:: Task directions ::
The line with "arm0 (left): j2", the line with "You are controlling", and all lines between them in the material below: return these exactly, and no others.

:: Stored data ::

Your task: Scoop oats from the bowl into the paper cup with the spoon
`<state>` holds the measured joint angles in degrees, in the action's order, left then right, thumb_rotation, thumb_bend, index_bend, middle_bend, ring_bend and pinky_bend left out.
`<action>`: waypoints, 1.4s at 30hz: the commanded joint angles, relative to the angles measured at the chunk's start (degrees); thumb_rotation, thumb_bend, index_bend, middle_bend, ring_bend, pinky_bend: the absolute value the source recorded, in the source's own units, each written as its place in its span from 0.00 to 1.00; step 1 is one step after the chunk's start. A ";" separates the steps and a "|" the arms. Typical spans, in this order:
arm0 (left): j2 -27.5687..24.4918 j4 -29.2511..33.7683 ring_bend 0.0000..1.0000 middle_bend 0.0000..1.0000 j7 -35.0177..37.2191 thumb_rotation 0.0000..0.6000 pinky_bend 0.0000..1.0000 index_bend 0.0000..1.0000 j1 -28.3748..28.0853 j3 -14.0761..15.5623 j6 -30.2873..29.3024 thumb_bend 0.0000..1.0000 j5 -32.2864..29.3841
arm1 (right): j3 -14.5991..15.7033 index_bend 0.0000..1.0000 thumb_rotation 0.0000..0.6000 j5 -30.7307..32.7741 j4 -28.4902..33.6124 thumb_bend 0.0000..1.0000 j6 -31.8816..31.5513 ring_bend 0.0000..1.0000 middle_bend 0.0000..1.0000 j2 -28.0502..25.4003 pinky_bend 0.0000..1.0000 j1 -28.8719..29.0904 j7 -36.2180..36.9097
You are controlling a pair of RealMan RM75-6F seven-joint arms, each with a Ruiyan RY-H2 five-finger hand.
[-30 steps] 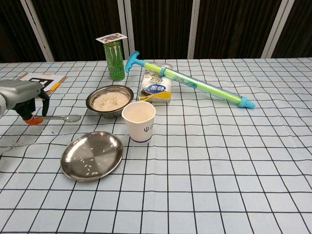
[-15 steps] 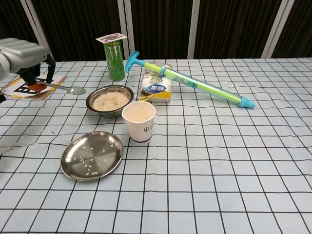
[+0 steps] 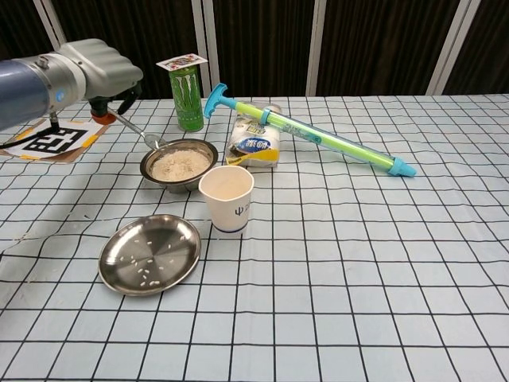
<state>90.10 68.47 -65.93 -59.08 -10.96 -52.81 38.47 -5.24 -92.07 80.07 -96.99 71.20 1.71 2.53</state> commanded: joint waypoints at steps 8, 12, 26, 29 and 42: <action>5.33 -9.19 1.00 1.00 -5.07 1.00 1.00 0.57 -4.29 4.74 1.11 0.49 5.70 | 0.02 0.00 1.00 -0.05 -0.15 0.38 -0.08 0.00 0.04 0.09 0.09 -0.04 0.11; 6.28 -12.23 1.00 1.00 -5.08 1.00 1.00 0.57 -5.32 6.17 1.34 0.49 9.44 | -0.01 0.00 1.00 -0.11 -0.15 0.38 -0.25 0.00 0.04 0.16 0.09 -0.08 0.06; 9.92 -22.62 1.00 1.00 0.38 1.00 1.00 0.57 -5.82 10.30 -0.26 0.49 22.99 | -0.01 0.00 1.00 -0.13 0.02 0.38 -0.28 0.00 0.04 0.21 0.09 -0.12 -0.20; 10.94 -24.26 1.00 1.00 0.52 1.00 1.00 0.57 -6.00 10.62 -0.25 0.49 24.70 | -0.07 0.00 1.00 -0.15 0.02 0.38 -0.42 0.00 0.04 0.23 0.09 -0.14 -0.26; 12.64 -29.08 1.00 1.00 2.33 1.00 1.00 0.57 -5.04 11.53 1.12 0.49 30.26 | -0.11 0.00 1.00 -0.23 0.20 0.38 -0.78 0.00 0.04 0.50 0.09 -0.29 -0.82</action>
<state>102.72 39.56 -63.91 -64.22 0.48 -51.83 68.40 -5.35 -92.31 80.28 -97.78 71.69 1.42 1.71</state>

:: Response ::
arm0 (left): j2 -27.5687..24.4918 j4 -29.2511..33.7683 ring_bend 0.0000..1.0000 middle_bend 0.0000..1.0000 j7 -35.0177..37.2191 thumb_rotation 0.0000..0.6000 pinky_bend 0.0000..1.0000 index_bend 0.0000..1.0000 j1 -28.3748..28.0853 j3 -14.0761..15.5623 j6 -30.2873..29.3024 thumb_bend 0.0000..1.0000 j5 -32.2864..29.3841
arm1 (right): j3 -14.5991..15.7033 index_bend 0.0000..1.0000 thumb_rotation 0.0000..0.6000 j5 -30.7307..32.7741 j4 -28.4902..33.6124 thumb_bend 0.0000..1.0000 j6 -31.8816..31.5513 ring_bend 0.0000..1.0000 middle_bend 0.0000..1.0000 j2 -28.0502..25.4003 pinky_bend 0.0000..1.0000 j1 -28.8719..29.0904 j7 -36.2180..36.9097
You are controlling a pair of RealMan RM75-6F seven-joint arms, each with a Ruiyan RY-H2 five-finger hand.

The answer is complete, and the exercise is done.